Breaking Active Directory Certificate Services - Vietnamese Blog

Introduction

Active Directory Certificate Services (ADCS) plays a crucial role in enterprise PKI infrastructure. However, misconfigurations in ADCS can lead to serious security vulnerabilities. This blog post explores common attack vectors and defense strategies.

Understanding AD CS

AD CS is Microsoft's Public Key Infrastructure (PKI) implementation that provides:

• Digital certificate management
• Certificate enrollment services
• Key archival and recovery

Common Misconfigurations

EDITF_ATTRIBUTESUBJECTALTNAME2
CT_FLAG_ENROLLEE_SUPPLIES_SUBJECT
No Manager Approval

Attack Vectors

ESC1: User Certificate Abuse

ESC1 is the simplest ADCS attack, and honestly, it's my favorite because it's so reliable. It exploits certificate templates that allow attackers to specify arbitrary Subject Alternative Names (SAN).

ESC2: Machine Certificate Abuse

ESC2 targets templates with "Any Purpose" in Extended Key Usage, meaning the certificate can be used for any purpose. This becomes particularly dangerous when combined with other vulnerabilities.

ESC3: Enrollment Agent Template Abuse

ESC3 exploits certificate templates that grant Certificate Request Agent privileges. It allows requesting certificates on behalf of other users.

ESC4: Certificate Template Permissions

ESC4 involves modifying a secure template to make it vulnerable, exploiting it, then removing your tracks.

ESC5: Vulnerable PKI Object Access

ESC5 exploits weak permissions on PKI objects themselves, including CA servers and certificate template containers.

ESC6: EDITF_ATTRIBUTESUBJECTALTNAME2 Flag

ESC6 exploits the EDITF_ATTRIBUTESUBJECTALTNAME2 flag on CAs, allowing specification of SANs in any certificate request.

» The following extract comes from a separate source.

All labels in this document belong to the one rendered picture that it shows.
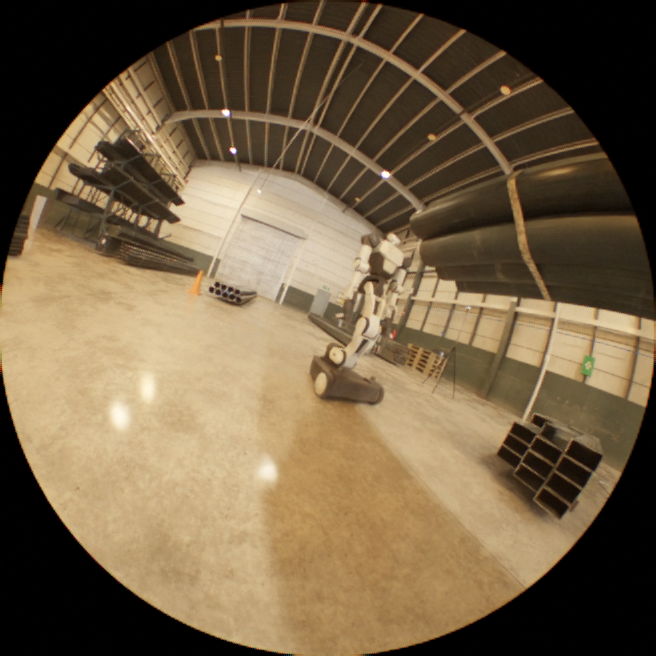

ESC7: Certificate Authority Access

ESC7 involves direct access to the CA. If you have ManageCA or ManageCertificates rights, you essentially own the entire certificate infrastructure.

ESC8: NTLM Relay to HTTP Endpoints

ESC8 combines ADCS with NTLM relay attacks, targeting HTTP-based certificate enrollment endpoints.

ESC9: No Security Extension

ESC9 exploits certificate templates that don't require the szOID_NTDS_CA_SECURITY_EXT security extension in issued certificates.

ESC10: Certificate Mapping Vulnerabilities

ESC10 exploits weak certificate-to-account mapping configurations and certificate mapping vulnerabilities.

ESC11: ICERTREQUEST Interface

ESC11 targets CAs configured with the IF_ENFORCEENCRYPTICERTREQUEST flag, which can be bypassed under certain conditions.

ESC12: CA Server Configuration

ESC12 involves vulnerabilities in the CA server configuration itself, including YubiHSM vulnerabilities.

ESC13: OID Group Policy Links

ESC13 exploits certificate templates with issuance policies linked to Active Directory groups.

ESC14: Shadow Credentials

ESC14 represents advanced certificate mapping techniques beyond basic altSecurityIdentities exploitation.

ESC15: Version 1 Template Application Policies

ESC15, also known as "EKUwu", exploits a vulnerability in version 1 certificate templates where attackers can specify arbitrary Application Policies in certificate requests.

ESC16: ADCS Web Enrollment Relay

ESC16 exploits NTLM relay capabilities to ADCS web enrollment interfaces, allowing certificate theft through NTLM relay.

Defense Strategies

• Regular template auditing
• Implement strict access controls
• Monitor certificate requests
• Enable certificate request logging

Conclusion

Securing AD CS requires continuous monitoring and proper configuration management. Regular security assessments and staying updated with the latest security recommendations are essential.